-- Work instruction --
Copy the data below exactly.

-- Data section --

>>>>

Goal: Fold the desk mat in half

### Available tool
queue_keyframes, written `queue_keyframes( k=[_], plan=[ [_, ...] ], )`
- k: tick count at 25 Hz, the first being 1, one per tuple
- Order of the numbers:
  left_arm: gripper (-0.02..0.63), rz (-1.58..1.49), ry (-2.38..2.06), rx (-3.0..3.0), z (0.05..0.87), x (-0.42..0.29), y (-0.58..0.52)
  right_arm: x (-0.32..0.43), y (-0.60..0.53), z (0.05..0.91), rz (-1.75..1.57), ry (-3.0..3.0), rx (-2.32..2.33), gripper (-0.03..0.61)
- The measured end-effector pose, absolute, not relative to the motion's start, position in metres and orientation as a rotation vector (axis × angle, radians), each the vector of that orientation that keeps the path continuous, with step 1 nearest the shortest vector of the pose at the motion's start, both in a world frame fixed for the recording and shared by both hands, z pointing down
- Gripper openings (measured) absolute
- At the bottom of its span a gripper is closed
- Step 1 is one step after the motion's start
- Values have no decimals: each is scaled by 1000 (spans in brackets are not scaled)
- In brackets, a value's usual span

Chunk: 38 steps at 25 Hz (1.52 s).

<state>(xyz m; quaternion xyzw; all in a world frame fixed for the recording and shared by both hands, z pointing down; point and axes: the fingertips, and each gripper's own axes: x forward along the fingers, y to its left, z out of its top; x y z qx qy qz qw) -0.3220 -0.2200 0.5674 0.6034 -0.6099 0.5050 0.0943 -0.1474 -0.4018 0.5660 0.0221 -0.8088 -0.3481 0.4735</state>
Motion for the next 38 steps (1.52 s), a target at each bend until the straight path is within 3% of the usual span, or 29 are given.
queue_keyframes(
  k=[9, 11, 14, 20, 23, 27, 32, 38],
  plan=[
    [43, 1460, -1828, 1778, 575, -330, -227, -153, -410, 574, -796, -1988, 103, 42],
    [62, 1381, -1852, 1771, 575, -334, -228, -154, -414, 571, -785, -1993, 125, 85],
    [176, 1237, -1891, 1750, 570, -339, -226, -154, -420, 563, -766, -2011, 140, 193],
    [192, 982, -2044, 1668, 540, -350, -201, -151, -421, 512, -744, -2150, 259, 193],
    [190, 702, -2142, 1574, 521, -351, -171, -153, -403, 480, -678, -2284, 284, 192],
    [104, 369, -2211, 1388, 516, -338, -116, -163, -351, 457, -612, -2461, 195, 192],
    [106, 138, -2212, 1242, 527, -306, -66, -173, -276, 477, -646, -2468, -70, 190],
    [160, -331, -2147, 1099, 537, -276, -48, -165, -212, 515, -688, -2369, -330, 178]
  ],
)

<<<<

-- Exercise response --
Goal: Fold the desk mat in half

### Available tool
queue_keyframes, written `queue_keyframes( k=[_], plan=[ [_, ...] ], )`
- k: tick count at 25 Hz, the first being 1, one per tuple
- Order of the numbers:
  left_arm: gripper (-0.02..0.63), rz (-1.58..1.49), ry (-2.38..2.06), rx (-3.0..3.0), z (0.05..0.87), x (-0.42..0.29), y (-0.58..0.52)
  right_arm: x (-0.32..0.43), y (-0.60..0.53), z (0.05..0.91), rz (-1.75..1.57), ry (-3.0..3.0), rx (-2.32..2.33), gripper (-0.03..0.61)
- The measured end-effector pose, absolute, not relative to the motion's start, position in metres and orientation as a rotation vector (axis × angle, radians), each the vector of that orientation that keeps the path continuous, with step 1 nearest the shortest vector of the pose at the motion's start, both in a world frame fixed for the recording and shared by both hands, z pointing down
- Gripper openings (measured) absolute
- At the bottom of its span a gripper is closed
- Step 1 is one step after the motion's start
- Values have no decimals: each is scaled by 1000 (spans in brackets are not scaled)
- In brackets, a value's usual span

Chunk: 38 steps at 25 Hz (1.52 s).

<state>(xyz m; quaternion xyzw; all in a world frame fixed for the recording and shared by both hands, z pointing down; point and axes: the fingertips, and each gripper's own axes: x forward along the fingers, y to its left, z out of its top; x y z qx qy qz qw) -0.3220 -0.2200 0.5674 0.6034 -0.6099 0.5050 0.0943 -0.1474 -0.4018 0.5660 0.0221 -0.8088 -0.3481 0.4735</state>
Motion for the next 38 steps (1.52 s), a target at each bend until the straight path is within 3% of the usual span, or 29 are given.
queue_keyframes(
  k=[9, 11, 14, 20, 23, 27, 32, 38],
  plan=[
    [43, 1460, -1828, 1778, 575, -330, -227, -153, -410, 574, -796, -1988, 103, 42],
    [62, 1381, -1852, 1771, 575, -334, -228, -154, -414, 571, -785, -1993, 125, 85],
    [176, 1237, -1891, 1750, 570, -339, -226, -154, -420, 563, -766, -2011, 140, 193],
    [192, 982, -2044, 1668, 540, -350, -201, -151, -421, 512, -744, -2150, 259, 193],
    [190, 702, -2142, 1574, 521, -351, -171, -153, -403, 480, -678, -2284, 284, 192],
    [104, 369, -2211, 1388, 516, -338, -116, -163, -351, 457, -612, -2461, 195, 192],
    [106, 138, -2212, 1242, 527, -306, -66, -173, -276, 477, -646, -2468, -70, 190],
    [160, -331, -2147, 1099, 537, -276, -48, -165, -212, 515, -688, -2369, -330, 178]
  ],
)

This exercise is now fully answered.